Ces injections consistent en un inhibiteur de la myostatine pour protéger contre la perte de masse musculaire avec l’âge.
Après un examen et des tests plus approfondis, la comparaison des données de Parrish avant la thérapie et après la thérapie a révélé des changements positifs supplémentaires.
Et demain ?
Comme écrit en début de cette lettre, avec l’âge, presque tout ce qui constitue les composants organiques d’un être humain ou d’un autre vertébré perd progressivement de son efficacité. Mais le rythme des pertes varie beaucoup selon les tissus: de 1 à 1000, de quelques semaines, à quelques siècles. Le futur, grâce aux progrès des connaissances déjà en cours, peut consister à faire au moins aussi bien, durable et… musclé que les espèces à la longévité la plus élevée.
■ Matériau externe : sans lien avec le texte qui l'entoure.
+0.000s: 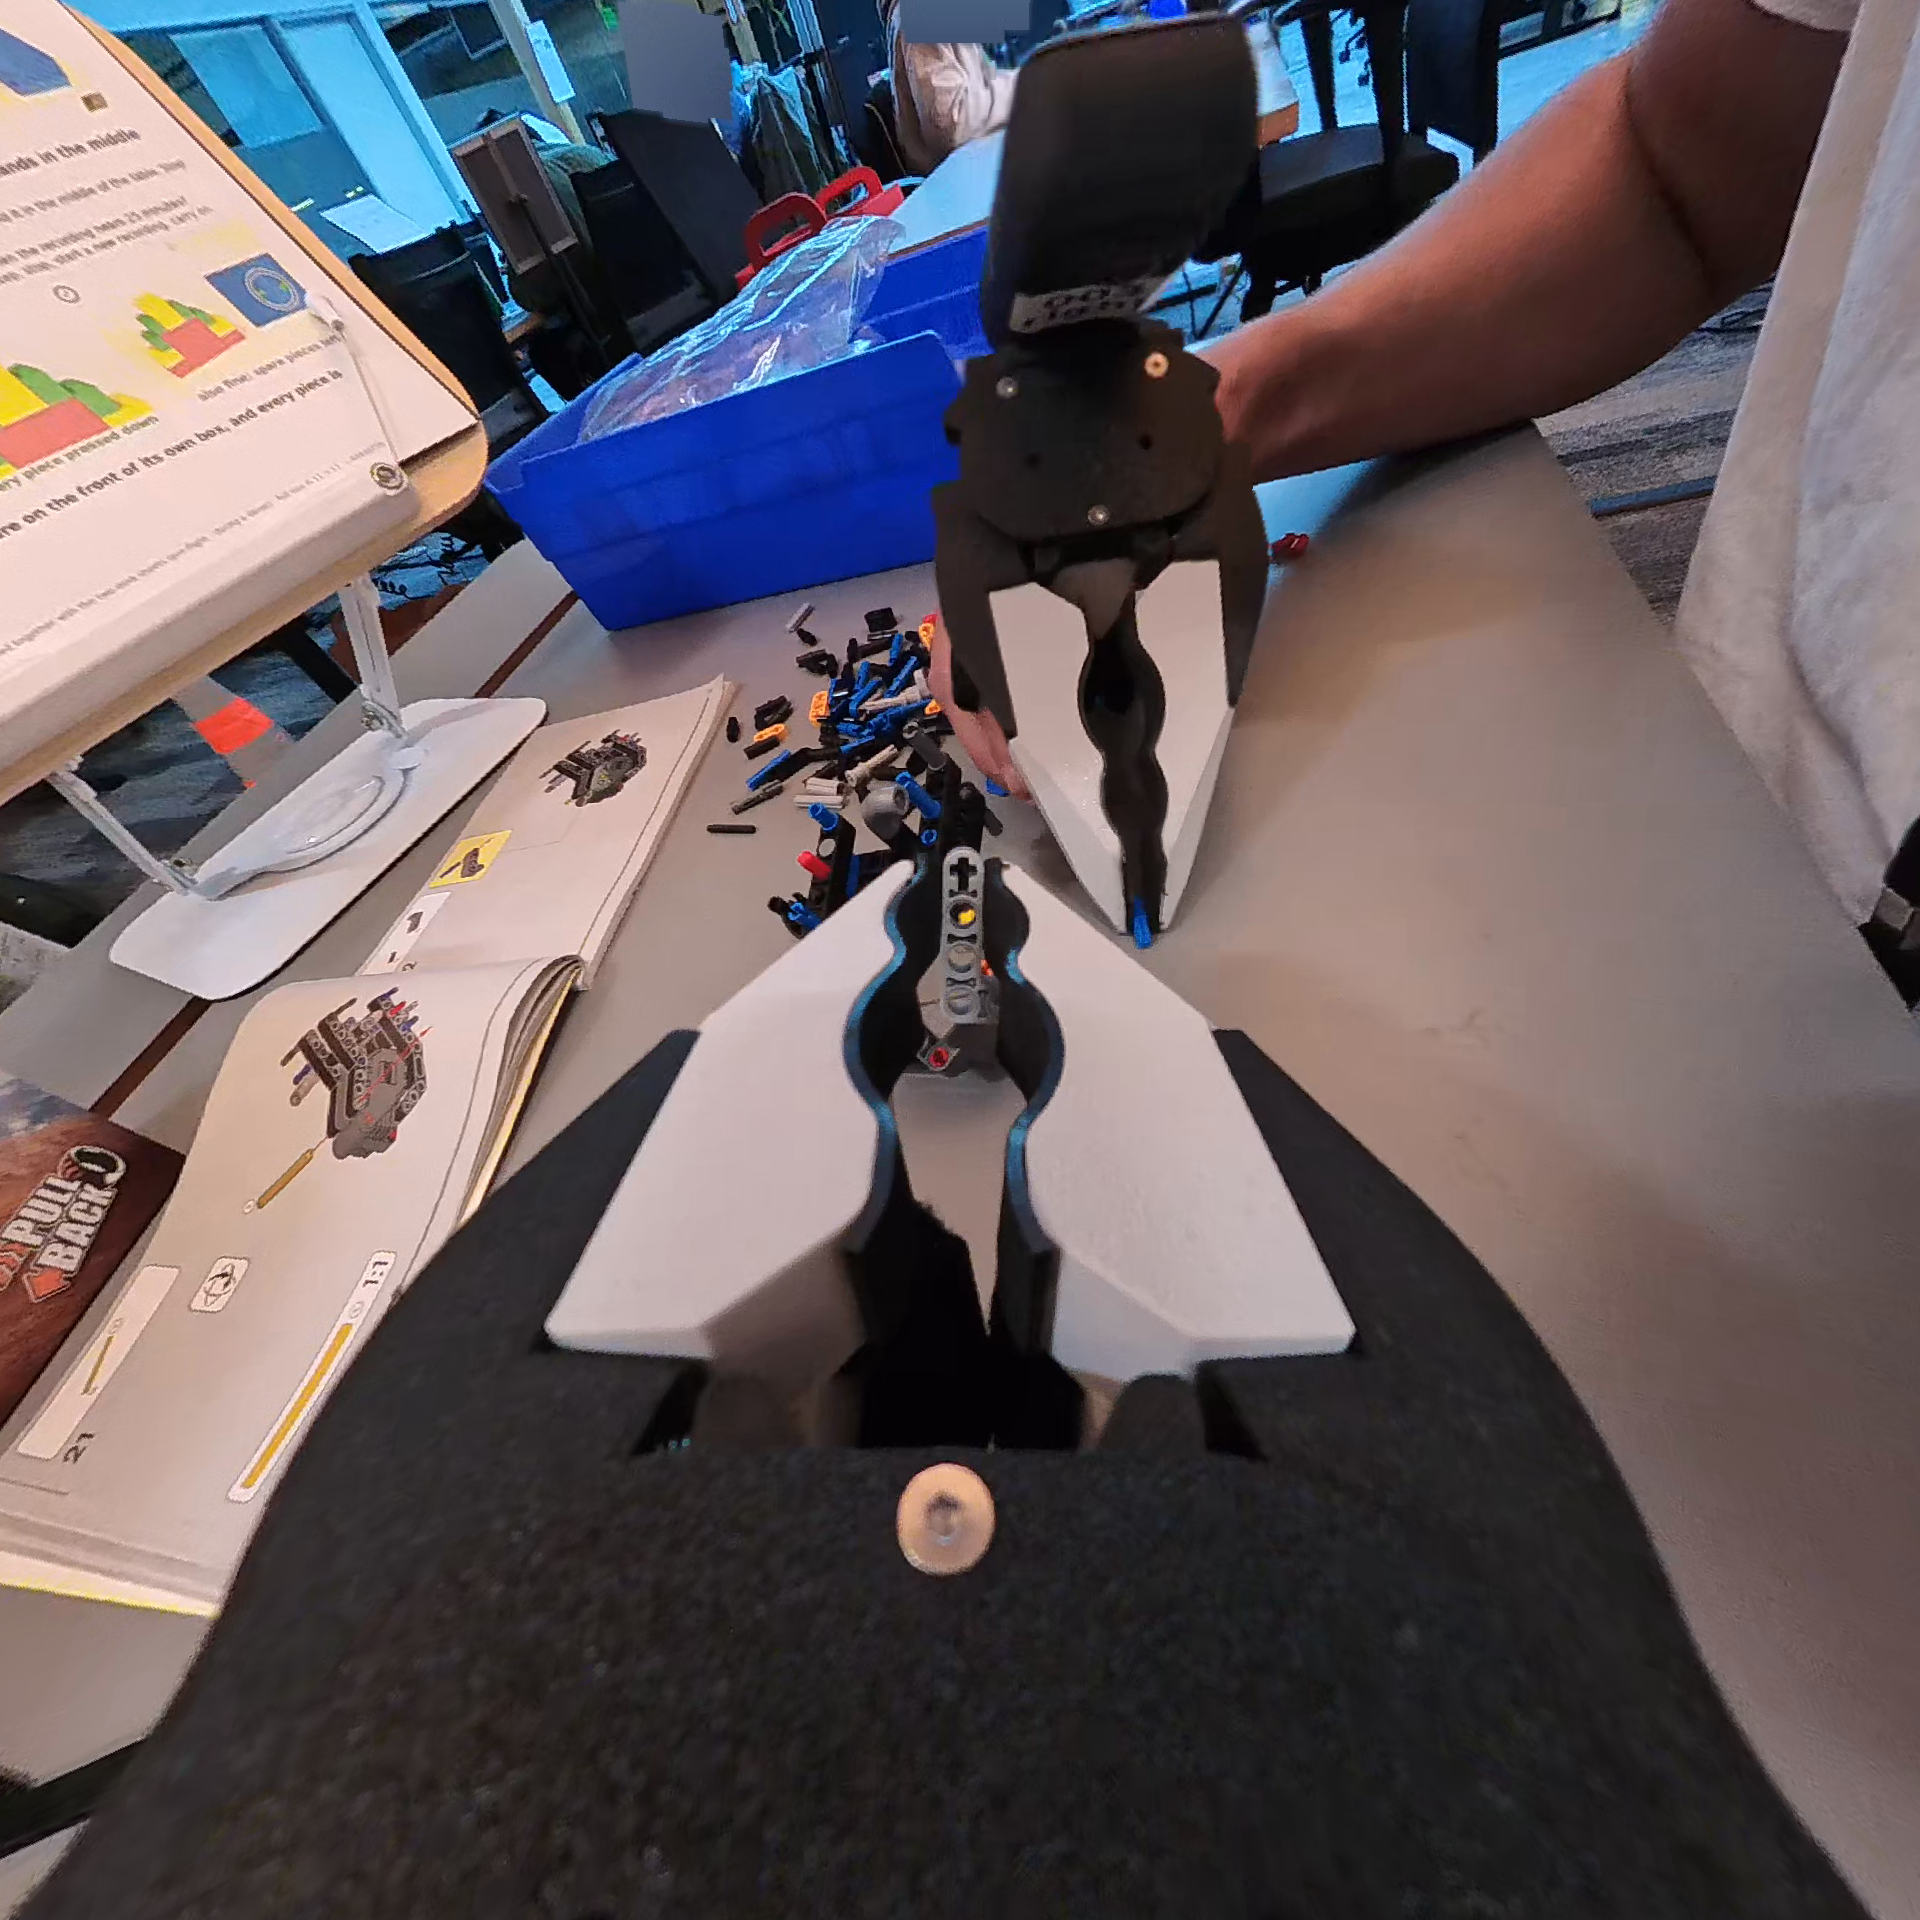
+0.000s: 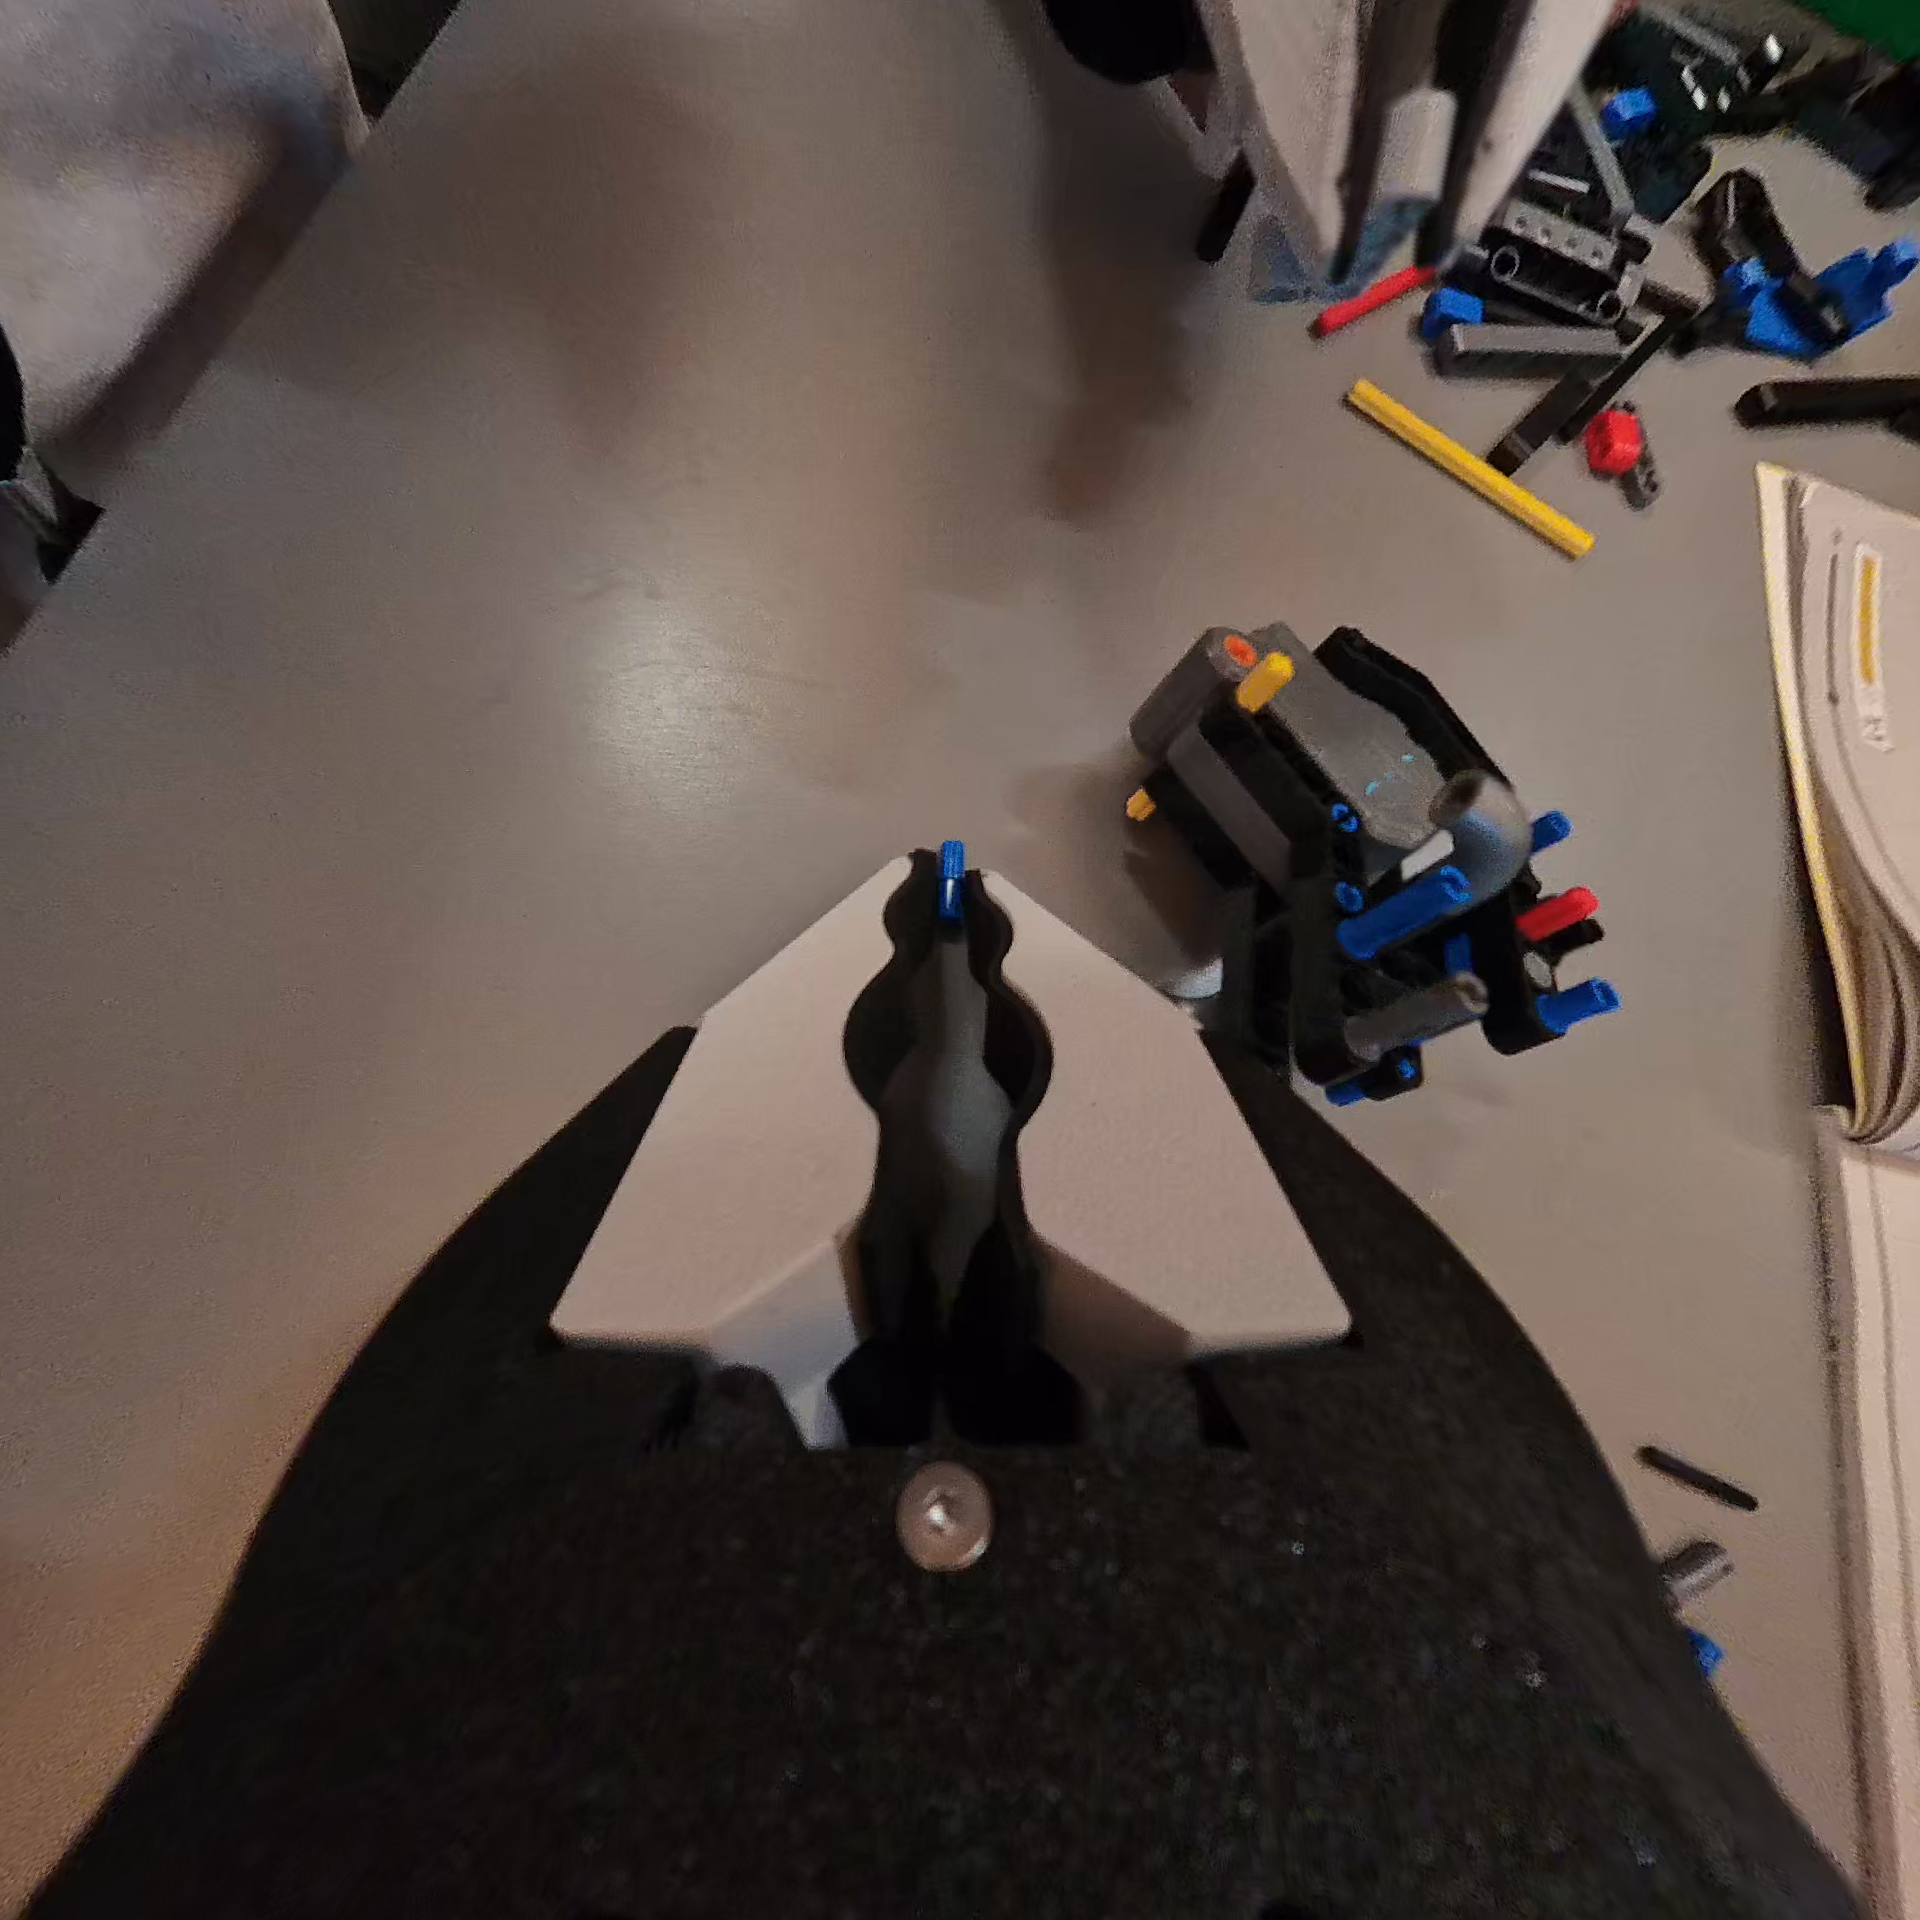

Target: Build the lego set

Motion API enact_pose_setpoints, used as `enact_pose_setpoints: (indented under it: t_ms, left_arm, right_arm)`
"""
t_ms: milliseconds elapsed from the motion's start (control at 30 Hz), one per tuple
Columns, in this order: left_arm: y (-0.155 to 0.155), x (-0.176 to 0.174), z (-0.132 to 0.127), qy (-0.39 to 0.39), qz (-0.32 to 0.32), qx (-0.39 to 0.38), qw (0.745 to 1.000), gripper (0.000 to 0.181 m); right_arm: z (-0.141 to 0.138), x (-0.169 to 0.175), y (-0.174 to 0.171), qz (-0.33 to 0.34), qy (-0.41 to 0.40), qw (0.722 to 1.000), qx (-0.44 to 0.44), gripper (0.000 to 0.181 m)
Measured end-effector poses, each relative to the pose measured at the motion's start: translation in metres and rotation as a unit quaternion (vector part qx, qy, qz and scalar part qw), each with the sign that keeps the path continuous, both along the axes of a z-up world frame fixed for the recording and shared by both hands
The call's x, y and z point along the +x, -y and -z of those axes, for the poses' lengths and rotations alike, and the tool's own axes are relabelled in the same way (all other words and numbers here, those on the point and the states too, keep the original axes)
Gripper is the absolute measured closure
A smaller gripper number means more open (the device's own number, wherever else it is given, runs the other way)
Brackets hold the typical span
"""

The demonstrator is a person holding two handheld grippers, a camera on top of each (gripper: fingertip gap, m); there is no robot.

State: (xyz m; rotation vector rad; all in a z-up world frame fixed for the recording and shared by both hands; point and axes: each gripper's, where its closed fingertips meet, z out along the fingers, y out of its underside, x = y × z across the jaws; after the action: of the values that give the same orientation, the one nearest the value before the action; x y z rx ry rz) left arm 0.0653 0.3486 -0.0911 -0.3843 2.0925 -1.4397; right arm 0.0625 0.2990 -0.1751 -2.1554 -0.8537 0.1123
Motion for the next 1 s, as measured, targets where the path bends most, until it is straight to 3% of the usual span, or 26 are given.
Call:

Les bonnes nouvelles du mois
L’Organisation mondiale de la santé (OMS) gère la Classification internationale des maladies (CIM); en anglais International Classification of Diseases (ICD), qui fait l’objet de révisions régulières.
La CIM-11 est officiellement entrée en vigueur le 1ᵉʳ janvier 2022 (même si la mise en œuvre de la CIM-11 pourrait ne pas commencer avant plusieurs années.
Contrairement aux versions précédentes, la CIM-11 permet diverses interprétations synonymiques, y compris celles qui peuvent être très utiles pour un clinicien traitant des personnes âgées, telles que « vieillissement », « sénescence », « état sénile », « fragilité » et « dysfonctionnement sénile », qui font référence à un état de santé. La classification nouvelle inclut le code « lié au vieillissement » dans la catégorie étiologie ou causalité pour cibler les processus pathogènes du vieillissement.
Certains ont proposé d’exclure le code « vieillesse » de la dernière version de la classification internationale des maladies, la CIM-11, au motif que le fait d’assimiler la vieillesse à une maladie pourrait avoir pour conséquence négative de traiter l’âge civil comme une maladie.
Pourtant, loin de discriminer les droits des personnes âgées et d’encourager la négligence à l’égard de leurs soins de santé curatifs ou préventifs, les codes CIM-11 pour la vieillesse et la causalité liée au vieillissement font exactement le contraire : ils attirent l’attention du public et des professionnels sur les problèmes de santé spécifiques des personnes âgées et appellent à l’action pour améliorer la prévention et les traitements qui leurs sont spécifiques.